Nach zwei defizitären Pandemiejahren wollte der Basler Regisseur Giacun Caduff sein Cinema Drive-in in Pratteln eigentlich absagen. Seine Nichte überzeugte ihn vom Gegenteil.
Ihr Streit um die Fernbedienung katapultiert zwei einsame amerikanische Teenager – gespielt von Reese Witherspoon und Tobey Maguire – in die schwarz-weisse Welt einer Sitcom. Der Mut zur Veränderung und das liberale Gedankengut, mit dem die rebellische Jennifer und ihr angepasster Bruder David die Bewohner des restriktiven «Pleasantville» färben, seien ansteckend, prophezeit Giacun Caduff, der Veranstalter des Prattler Autokinos Cinema Drive-In.
Neu aufgestellt, zeigt das etablierte Format auf dem Areal der Sieber Transport AG erstmals filmische Höhepunkte aus einer Dekade. An drei Wochenenden bringt das «90er-Jahre-Special» zehn Klassiker auf die Grossleinwand. Dabei hätte das Autokino in diesem Jahr beinahe pausiert.

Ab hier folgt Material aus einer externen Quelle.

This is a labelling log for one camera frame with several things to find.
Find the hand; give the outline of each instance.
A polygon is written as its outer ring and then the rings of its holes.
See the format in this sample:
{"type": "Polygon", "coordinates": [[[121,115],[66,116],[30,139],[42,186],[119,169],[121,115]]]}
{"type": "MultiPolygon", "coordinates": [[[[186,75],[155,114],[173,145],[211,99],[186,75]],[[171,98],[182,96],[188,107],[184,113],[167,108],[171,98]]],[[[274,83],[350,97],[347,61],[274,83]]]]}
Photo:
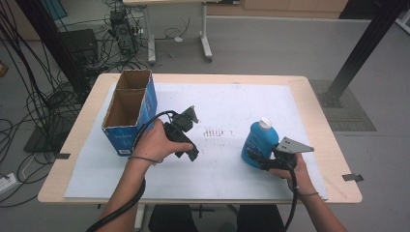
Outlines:
{"type": "MultiPolygon", "coordinates": [[[[301,195],[307,195],[311,193],[315,193],[316,189],[314,188],[313,184],[311,183],[311,179],[308,175],[307,164],[305,163],[302,154],[296,154],[296,167],[295,167],[295,175],[296,180],[298,182],[298,192],[301,195]]],[[[289,171],[287,170],[279,170],[279,169],[271,169],[269,170],[270,173],[279,176],[281,178],[286,179],[288,182],[292,181],[289,171]]]]}
{"type": "Polygon", "coordinates": [[[143,157],[150,160],[163,160],[169,154],[192,150],[190,143],[177,143],[169,141],[163,130],[161,119],[154,122],[154,127],[145,132],[132,152],[133,156],[143,157]]]}

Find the white paper sheet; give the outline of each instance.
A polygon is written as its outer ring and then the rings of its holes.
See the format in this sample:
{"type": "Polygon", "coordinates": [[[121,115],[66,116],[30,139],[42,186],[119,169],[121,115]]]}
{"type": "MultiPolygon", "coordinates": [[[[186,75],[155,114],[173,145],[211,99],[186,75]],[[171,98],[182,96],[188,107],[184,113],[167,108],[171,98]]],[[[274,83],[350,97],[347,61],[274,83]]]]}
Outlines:
{"type": "MultiPolygon", "coordinates": [[[[187,133],[199,150],[191,162],[186,154],[171,155],[151,167],[142,199],[159,200],[289,200],[284,180],[247,165],[241,151],[249,127],[269,118],[279,140],[285,136],[309,145],[288,86],[243,84],[156,84],[158,110],[182,112],[194,105],[199,123],[187,133]]],[[[75,165],[68,198],[109,198],[127,158],[116,155],[101,125],[111,86],[75,165]]],[[[310,178],[322,198],[328,195],[313,153],[305,153],[310,178]]]]}

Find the blue cardboard box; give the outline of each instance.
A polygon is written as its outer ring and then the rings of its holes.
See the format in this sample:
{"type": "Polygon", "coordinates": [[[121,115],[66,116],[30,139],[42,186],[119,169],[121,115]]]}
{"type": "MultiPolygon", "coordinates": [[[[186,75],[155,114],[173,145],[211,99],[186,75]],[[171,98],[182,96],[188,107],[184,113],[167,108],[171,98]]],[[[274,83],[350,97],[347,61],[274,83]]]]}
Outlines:
{"type": "Polygon", "coordinates": [[[121,73],[102,121],[102,130],[119,156],[132,153],[139,129],[156,115],[157,104],[151,71],[121,73]]]}

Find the forearm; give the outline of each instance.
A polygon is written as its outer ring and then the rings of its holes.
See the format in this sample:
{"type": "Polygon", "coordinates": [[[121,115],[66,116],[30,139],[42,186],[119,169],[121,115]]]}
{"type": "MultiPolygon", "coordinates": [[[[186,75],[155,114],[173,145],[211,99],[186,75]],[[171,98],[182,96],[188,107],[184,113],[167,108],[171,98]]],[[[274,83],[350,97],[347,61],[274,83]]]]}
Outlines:
{"type": "Polygon", "coordinates": [[[347,231],[318,194],[301,197],[316,231],[347,231]]]}
{"type": "MultiPolygon", "coordinates": [[[[142,159],[131,159],[127,162],[118,186],[102,212],[101,218],[123,207],[136,195],[150,164],[142,159]]],[[[133,231],[136,210],[137,204],[103,226],[99,231],[133,231]]]]}

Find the bottle cap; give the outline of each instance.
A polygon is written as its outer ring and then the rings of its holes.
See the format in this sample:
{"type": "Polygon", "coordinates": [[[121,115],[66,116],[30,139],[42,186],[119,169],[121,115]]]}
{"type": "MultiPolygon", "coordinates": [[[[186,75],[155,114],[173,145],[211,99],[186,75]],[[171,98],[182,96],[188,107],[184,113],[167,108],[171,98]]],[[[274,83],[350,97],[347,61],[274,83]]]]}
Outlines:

Inmitten der Pandemie habe Mitbegründer Marc Hermann beschlossen, weniger operativ tätig zu sein, berichtet der Basler Filmemacher Caduff und fügt an: «Das hat sich schon länger abgezeichnet.» Nach Hermanns Rücktritt und zwei defizitären Pandemiejahren hat Caduff kurz vor Weihnachten 2021 beschlossen, auf die 13. Ausgabe zu verzichten, erzählt er.
«Meine Nichte löste die Kehrtwende aus», betont der 43-Jährige. Für die neunjährige Filmliebhaberin seien unter dem Weihnachtsbaum Rollschuhe gelegen. «Sie hat mir verkündet, dass sie ein halbes Jahr üben werde, um bei uns mitzuarbeiten», erinnert sich Caduff, der kurzerhand beschloss, den Event innerhalb von sechs Monaten zu organisieren.
Mit frischem Elan, einem ehemaligen Rollergirl und Caduffs Jugendfreund im Team sei das Cinema Drive-In daraufhin «neu geboren», erzählt der Kulturschaffende. «Sogar das Kino Oris in Liestal hat uns mit Lizenzen und Projektion geholfen», schwärmt er und betont: Während der Pandemie habe sich gezeigt, wer in der Kulturszene aktiv zu sein vermag.
Zwar gebe es für VIPs neu Malertape aufs Auto und die Burger auch an der Buvette statt nur ans Autofenster – im Kern bleibe sich die diesjährige Ausgabe jedoch treu. Punkto Filmauswahl gehe man in diesem Jahr neue Wege. «Klassisches Storytelling und grosse Stars», fasst Caduff zusammen.
Das Konzept scheint aufzugehen – die Actionkomödie «Rush Hour», die zur Premiere gezeigt wird, ist bereits ausverkauft. Mit Ridley Scotts Roadmovie «Thelma & Louise», «12 Monkeys» mit Bruce Willis und dem «Schweigen der Lämmer» setzt Caduff auf viel Kult und grosse Namen. «Jonathan Demmes Horrorfilm wirkt gerade wegen der langen Szenen eindrücklich», betont Caduff.
Seinen Lieblingsfilm aus den 90ern kann Caduff allerdings nicht zeigen. «‹Donnie Darko› war unser Film», erzählt er von seiner bewegten Zeit inmitten der amerikanischen Filmszene der 90er und bedauert: Dessen Rechte seien nicht aufzutreiben. Je älter die Filme, desto schwerer die Beschaffung. Die Studiobetreiber seien bemüht, neue Geschäftsmodelle zu pushen.
Seine Kunden schätzen den Gemeinschaftsfaktor beim Kinobesuch nach wie vor und seien mittlerweile Stammkunden, meint Caduff. Er freut sich, dass man trotz des finanziellen Faktors ein familiäres Projekt geblieben sei.
Wie persönlich das Autokino geblieben ist, zeigt auch ein Blick aufs Programm des dritten Veranstaltungswochenendes. Dieses sei der Freundschaft zu einem New Yorker Bekannten, der seinen Flug in die Schweiz 20 Jahre lang aufschob und schliesslich während der Pandemie stornieren musste, gewidmet.
«Good Will Hunting» – ein Drama um Identität und versteckte Genialität, besetzt mit Ben Affleck und Matt Damon – sei dessen Lieblingsfilm, sagt Caduff, der seinen Freund gebührend empfangen will: «Er wird hoffentlich anmoderieren.»
Cinema Drive-In
Areal der Sieber Transport AG / Sprisse-Areal, Pratteln. Bis 23. Juli.